__Task goal__. Your copy should hold every record exactly and no images.

__Data for processing__.
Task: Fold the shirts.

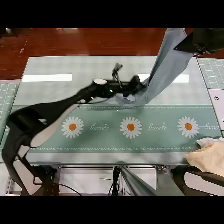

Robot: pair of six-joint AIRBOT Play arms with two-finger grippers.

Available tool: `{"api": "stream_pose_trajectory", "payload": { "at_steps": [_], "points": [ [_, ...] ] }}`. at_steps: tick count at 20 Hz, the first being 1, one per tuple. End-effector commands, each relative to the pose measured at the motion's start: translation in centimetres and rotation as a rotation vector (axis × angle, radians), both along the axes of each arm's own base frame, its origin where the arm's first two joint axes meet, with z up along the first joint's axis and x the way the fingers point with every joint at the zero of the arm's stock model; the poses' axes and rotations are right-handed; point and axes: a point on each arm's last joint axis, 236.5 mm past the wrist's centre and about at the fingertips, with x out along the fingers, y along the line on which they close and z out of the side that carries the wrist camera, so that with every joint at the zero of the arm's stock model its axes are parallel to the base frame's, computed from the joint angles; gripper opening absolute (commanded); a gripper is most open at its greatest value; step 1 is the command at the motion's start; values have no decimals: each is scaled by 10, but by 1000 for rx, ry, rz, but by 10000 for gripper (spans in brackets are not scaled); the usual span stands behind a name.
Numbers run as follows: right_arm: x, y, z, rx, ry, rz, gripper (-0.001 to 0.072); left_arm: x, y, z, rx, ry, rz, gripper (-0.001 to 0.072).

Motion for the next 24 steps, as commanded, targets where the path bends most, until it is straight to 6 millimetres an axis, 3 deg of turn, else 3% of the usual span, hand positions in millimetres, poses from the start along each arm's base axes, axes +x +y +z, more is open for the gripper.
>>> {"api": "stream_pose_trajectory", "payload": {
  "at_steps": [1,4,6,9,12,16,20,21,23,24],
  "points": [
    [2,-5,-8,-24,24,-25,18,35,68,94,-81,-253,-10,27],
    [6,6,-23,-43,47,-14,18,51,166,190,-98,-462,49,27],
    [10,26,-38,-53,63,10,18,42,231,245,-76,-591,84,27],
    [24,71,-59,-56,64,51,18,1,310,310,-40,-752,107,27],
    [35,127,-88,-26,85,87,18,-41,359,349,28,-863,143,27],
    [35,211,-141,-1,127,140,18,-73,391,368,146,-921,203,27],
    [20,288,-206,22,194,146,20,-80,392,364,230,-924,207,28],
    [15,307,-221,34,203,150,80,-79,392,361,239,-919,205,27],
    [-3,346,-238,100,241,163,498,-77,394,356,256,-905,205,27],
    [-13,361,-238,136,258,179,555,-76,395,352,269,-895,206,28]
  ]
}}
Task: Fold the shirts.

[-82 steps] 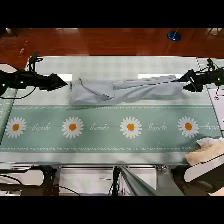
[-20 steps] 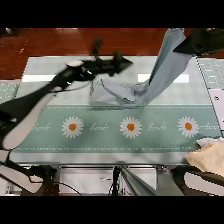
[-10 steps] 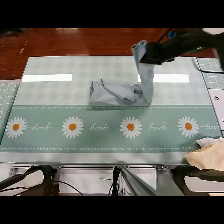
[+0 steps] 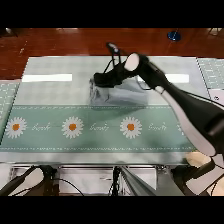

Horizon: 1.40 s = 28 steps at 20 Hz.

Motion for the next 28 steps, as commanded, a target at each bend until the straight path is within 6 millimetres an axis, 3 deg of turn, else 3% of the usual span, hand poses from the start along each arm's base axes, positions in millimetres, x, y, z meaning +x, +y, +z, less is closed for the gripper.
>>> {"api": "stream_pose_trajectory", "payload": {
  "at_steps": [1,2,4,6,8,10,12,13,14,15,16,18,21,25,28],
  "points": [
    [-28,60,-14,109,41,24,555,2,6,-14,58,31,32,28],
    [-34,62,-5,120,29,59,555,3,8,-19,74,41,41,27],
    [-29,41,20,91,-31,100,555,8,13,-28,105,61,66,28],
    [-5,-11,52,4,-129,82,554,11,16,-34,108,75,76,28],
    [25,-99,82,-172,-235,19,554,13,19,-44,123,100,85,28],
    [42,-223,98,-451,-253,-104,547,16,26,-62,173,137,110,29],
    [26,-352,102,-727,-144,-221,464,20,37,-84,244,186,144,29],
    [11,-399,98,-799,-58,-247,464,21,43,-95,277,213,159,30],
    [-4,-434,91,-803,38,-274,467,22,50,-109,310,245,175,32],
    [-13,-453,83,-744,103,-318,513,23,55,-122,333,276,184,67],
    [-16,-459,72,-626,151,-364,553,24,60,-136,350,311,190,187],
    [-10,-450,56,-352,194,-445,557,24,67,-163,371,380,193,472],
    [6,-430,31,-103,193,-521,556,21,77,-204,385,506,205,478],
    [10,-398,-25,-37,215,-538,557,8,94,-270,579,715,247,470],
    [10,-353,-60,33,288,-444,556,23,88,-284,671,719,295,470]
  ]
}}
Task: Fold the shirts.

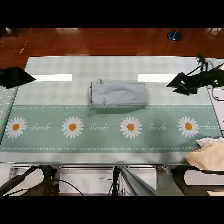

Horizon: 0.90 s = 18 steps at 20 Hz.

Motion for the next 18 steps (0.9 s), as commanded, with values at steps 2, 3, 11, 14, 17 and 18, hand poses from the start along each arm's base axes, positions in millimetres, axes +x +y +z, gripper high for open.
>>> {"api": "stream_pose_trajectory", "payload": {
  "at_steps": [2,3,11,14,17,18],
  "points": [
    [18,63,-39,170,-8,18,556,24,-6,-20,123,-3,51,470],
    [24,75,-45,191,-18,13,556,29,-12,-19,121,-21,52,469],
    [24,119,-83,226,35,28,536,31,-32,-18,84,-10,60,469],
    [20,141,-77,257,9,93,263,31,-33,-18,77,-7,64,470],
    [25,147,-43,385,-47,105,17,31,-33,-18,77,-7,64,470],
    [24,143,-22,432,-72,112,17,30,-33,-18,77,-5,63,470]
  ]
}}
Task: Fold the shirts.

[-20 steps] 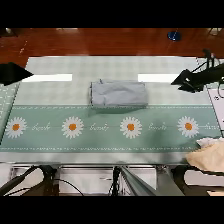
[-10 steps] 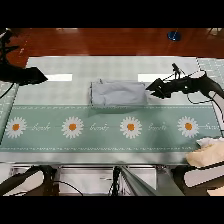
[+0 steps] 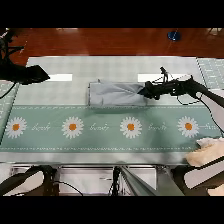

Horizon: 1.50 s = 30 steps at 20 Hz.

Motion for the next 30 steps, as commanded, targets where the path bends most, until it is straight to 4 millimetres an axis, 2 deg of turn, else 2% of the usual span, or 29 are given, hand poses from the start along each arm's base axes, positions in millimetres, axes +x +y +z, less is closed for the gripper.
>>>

__Exercise answer__.
Task: Fold the shirts.


Robot: pair of six-joint AIRBOT Play arms with two-finger grippers.

Available tool: `{"api": "stream_pose_trajectory", "payload": { "at_steps": [_], "points": [ [_, ...] ] }}`. at_steps: tick count at 20 Hz, the first being 1, one per tuple. End-effector commands, each relative to the pose measured at the motion's start: translation in centimetres and rotation as a rotation vector (axis × angle, radians), both along the axes of each arm's own base frame, its origin where the arm's first two joint axes meet, with z up along the first joint's axis and x the way the fingers point with every joint at the zero of the arm's stock model; the poses' axes and rotations are right-handed; point and axes: a point on each arm's last joint axis, 236.5 mm past the wrist's centre and about at the fingertips, with x out along the fingers, y along the line on which they close and z out of the side that carries the wrist camera, so that with every joint at the zero of the arm's stock model its axes are parallel to the base frame's, computed from the joint angles; gripper opening absolute (commanded); a gripper is most open at its greatest value; step 1 is the command at the motion's start; values have no decimals: each is scaled by 10, but by 1000 for rx, ry, rz, but by 10000 for gripper (spans in brackets are not scaled); the usual span stands behind a name.
Numbers run as follows: right_arm: x, y, z, rx, ry, rz, gripper (-0.001 to 0.072); left_arm: x, y, z, rx, ry, rz, gripper (-0.001 to 0.072).

Motion for the next 24 steps, as commanded, targets where the path bends most, until it is straight to 6 millimetres an axis, 3 deg of turn, else 3% of the usual span, hand positions in millimetres, poses from the start along each arm's base axes, axes +x +y +z, more is open for the gripper.
>>> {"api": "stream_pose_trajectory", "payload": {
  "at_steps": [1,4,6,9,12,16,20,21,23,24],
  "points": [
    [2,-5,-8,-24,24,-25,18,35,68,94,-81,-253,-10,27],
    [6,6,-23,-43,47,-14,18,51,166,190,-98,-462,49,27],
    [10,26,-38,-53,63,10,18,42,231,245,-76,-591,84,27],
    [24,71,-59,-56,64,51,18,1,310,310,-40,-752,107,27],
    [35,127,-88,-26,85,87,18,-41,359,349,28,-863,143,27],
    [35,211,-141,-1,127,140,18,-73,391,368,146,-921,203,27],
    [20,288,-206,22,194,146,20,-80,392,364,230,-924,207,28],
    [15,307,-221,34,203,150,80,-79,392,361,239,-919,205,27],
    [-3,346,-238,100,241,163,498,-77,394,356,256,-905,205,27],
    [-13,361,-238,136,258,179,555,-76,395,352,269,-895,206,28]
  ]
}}
Task: Fold the shirts.

[-82 steps] 
[-20 steps] 
[-10 steps] 
[+0 steps] 

Horizon: 1.40 s = 28 steps at 20 Hz.

Motion for the next 28 steps, as commanded, a target at each bend until the straight path is within 6 millimetres an axis, 3 deg of turn, else 3% of the usual span, hand poses from the start along each arm's base axes, positions in millimetres, x, y, z meaning +x, +y, +z, less is closed for the gripper.
>>> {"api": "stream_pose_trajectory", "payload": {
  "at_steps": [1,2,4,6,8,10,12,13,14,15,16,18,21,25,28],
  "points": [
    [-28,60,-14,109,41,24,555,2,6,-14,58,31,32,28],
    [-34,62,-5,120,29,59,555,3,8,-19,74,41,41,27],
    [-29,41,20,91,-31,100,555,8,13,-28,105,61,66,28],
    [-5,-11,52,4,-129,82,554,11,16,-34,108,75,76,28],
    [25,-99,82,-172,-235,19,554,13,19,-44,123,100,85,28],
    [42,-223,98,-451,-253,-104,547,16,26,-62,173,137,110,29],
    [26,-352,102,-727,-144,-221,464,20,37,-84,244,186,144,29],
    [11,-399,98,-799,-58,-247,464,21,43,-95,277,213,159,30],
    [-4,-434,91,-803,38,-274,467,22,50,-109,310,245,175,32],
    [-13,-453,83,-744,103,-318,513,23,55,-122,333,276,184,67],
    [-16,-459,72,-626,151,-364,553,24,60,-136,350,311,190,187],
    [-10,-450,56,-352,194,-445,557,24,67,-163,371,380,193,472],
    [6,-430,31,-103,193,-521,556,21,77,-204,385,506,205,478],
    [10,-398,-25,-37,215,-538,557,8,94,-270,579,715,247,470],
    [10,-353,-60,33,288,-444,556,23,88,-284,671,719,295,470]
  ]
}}
Task: Fold the shirts.


Horizon: 0.90 s = 18 steps at 20 Hz.

Motion for the next 18 steps (0.9 s), as commanded, with values at steps 2, 3, 11, 14, 17 and 18, hand poses from the start along each arm's base axes, positions in millimetres, axes +x +y +z, gripper high for open.
>>> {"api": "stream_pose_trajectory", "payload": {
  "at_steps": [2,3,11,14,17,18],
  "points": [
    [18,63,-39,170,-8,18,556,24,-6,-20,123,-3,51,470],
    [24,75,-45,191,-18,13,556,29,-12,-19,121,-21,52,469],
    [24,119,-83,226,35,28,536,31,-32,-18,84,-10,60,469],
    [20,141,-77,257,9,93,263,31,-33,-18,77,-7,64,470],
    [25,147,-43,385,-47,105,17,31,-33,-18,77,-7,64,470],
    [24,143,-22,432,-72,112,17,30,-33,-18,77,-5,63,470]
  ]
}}
Task: Fold the shirts.

[-20 steps] 
[-10 steps] 
[+0 steps] 

Horizon: 1.50 s = 30 steps at 20 Hz.

Motion for the next 30 steps, as commanded, targets where the path bends most, until it is straight to 4 millimetres an axis, 2 deg of turn, else 2% of the usual span, or 29 are given, hand poses from the start along each arm's base axes, positions in millimetres, axes +x +y +z, less is closed for the gripper.
>>>

Nothing remains to be done in this exercise.